_Exercise prompt_:
Give again, word for word, every line below from the one that has "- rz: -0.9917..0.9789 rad" through the one that has "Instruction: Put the", both included, and no others.

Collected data
+===+
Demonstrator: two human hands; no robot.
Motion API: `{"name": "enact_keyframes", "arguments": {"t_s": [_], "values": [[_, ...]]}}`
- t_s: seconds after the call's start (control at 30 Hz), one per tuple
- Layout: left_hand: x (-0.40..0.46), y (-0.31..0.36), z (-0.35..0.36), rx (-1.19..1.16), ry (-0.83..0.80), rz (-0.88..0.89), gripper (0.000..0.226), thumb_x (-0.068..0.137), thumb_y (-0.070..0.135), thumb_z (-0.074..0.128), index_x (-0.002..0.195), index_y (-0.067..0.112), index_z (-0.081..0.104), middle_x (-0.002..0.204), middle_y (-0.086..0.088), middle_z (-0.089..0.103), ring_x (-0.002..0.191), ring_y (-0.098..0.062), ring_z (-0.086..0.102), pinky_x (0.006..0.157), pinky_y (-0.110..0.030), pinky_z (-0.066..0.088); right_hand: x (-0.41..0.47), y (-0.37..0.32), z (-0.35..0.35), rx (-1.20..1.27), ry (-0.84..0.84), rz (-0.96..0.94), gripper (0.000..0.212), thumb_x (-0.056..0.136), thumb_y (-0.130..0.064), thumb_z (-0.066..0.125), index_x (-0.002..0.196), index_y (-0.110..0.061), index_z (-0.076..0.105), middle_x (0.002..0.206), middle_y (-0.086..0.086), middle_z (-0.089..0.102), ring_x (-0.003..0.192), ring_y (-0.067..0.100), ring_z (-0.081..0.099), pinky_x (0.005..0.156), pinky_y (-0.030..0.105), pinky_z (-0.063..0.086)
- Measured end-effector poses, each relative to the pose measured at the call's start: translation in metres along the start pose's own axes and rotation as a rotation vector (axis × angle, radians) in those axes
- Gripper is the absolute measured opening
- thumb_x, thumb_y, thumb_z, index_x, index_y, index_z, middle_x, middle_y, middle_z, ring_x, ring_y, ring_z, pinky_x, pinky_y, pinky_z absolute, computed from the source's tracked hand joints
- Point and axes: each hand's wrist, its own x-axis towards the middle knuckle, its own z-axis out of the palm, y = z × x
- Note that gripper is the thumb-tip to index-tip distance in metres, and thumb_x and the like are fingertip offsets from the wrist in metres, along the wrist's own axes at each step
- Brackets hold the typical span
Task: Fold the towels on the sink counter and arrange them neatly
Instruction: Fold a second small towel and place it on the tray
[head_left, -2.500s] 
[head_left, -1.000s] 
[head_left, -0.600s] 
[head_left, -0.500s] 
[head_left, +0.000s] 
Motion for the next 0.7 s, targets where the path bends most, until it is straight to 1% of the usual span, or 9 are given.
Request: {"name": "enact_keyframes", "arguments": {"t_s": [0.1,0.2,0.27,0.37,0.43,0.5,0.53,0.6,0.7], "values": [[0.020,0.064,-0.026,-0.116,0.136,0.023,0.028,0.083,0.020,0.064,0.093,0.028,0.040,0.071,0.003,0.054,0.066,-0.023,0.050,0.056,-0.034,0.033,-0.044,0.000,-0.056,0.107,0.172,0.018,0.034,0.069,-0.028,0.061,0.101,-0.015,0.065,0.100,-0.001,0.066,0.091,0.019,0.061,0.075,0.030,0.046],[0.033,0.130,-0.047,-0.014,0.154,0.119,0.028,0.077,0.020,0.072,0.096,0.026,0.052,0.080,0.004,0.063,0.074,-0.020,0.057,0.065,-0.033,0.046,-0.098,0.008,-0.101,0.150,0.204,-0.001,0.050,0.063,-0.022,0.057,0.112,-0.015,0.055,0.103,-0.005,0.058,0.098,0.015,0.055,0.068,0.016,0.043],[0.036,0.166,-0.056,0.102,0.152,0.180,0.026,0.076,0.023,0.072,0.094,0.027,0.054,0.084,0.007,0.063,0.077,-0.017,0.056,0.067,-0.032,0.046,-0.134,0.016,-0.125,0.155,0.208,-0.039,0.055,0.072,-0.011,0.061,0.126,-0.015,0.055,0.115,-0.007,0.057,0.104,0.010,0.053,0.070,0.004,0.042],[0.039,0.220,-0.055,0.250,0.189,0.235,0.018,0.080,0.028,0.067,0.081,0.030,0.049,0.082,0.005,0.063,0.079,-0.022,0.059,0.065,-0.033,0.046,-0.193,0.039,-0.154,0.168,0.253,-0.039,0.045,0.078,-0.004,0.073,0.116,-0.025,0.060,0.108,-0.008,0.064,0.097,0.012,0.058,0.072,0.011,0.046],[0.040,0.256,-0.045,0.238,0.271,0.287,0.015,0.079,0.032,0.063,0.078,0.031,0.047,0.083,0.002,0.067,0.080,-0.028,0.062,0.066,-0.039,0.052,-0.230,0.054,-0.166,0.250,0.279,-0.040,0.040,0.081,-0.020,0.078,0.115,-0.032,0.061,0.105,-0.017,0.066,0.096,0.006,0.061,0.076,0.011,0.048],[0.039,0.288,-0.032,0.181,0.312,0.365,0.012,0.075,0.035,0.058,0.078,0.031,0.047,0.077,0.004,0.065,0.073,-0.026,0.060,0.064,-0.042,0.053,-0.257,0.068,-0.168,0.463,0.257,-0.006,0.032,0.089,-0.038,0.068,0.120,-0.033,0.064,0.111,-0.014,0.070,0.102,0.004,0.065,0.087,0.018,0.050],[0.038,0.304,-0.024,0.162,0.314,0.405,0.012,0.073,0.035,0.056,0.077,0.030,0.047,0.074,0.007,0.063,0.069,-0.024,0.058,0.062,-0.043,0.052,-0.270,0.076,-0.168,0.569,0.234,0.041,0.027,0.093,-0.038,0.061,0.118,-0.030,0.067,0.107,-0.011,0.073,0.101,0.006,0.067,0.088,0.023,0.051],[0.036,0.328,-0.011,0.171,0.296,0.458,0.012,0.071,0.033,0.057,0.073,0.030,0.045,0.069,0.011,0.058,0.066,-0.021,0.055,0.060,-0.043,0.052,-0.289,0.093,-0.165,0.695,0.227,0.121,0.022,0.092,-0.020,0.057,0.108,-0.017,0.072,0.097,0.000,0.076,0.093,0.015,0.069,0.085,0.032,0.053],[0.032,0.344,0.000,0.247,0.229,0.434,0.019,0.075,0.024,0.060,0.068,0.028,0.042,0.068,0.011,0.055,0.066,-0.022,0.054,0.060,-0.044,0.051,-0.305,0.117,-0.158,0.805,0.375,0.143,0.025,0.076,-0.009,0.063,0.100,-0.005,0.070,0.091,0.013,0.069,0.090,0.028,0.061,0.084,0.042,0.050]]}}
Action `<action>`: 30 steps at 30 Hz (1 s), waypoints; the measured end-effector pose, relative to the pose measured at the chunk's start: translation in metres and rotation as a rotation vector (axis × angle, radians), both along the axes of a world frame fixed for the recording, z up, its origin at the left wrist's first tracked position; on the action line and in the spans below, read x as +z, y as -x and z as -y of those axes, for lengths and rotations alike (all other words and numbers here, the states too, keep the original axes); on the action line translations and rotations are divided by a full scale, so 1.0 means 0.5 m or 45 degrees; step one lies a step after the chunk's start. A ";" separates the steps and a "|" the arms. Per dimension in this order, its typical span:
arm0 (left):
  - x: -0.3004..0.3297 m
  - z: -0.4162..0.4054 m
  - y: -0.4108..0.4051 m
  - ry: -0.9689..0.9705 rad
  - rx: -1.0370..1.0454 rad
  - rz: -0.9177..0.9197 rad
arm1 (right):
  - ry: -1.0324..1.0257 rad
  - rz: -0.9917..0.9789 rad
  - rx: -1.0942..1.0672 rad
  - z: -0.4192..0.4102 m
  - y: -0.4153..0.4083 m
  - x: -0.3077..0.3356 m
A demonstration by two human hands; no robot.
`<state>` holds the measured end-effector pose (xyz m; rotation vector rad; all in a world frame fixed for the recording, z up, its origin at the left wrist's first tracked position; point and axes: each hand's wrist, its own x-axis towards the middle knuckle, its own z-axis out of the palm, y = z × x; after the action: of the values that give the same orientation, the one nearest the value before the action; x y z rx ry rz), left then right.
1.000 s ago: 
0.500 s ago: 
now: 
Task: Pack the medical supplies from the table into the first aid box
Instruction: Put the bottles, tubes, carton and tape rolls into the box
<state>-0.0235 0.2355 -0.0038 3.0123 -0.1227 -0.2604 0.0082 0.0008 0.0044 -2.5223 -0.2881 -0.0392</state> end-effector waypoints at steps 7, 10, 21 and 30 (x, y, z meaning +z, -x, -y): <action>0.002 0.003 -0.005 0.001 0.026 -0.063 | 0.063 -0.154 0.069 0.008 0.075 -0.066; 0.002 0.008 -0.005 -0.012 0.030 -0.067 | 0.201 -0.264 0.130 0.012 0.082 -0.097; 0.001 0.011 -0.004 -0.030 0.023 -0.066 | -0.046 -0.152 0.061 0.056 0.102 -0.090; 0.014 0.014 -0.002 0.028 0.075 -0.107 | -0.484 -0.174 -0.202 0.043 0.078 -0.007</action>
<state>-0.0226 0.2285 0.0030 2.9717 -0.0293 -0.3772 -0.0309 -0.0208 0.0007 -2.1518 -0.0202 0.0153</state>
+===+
_Written solution_:
  - rz: -0.9917..0.9789 rad
  - rx: -1.0942..1.0672 rad
  - z: -0.4192..0.4102 m
  - y: -0.4153..0.4083 m
  - x: -0.3077..0.3356 m
A demonstration by two human hands; no robot.
`<state>` holds the measured end-effector pose (xyz m; rotation vector rad; all in a world frame fixed for the recording, z up, its origin at the left wrist's first tracked position; point and axes: each hand's wrist, its own x-axis towards the middle knuckle, its own z-axis out of the palm, y = z × x; after the action: of the values that give the same orientation, the one nearest the value before the action; x y z rx ry rz), left then right.
1.000 s ago: 
0.500 s ago: 
now: 
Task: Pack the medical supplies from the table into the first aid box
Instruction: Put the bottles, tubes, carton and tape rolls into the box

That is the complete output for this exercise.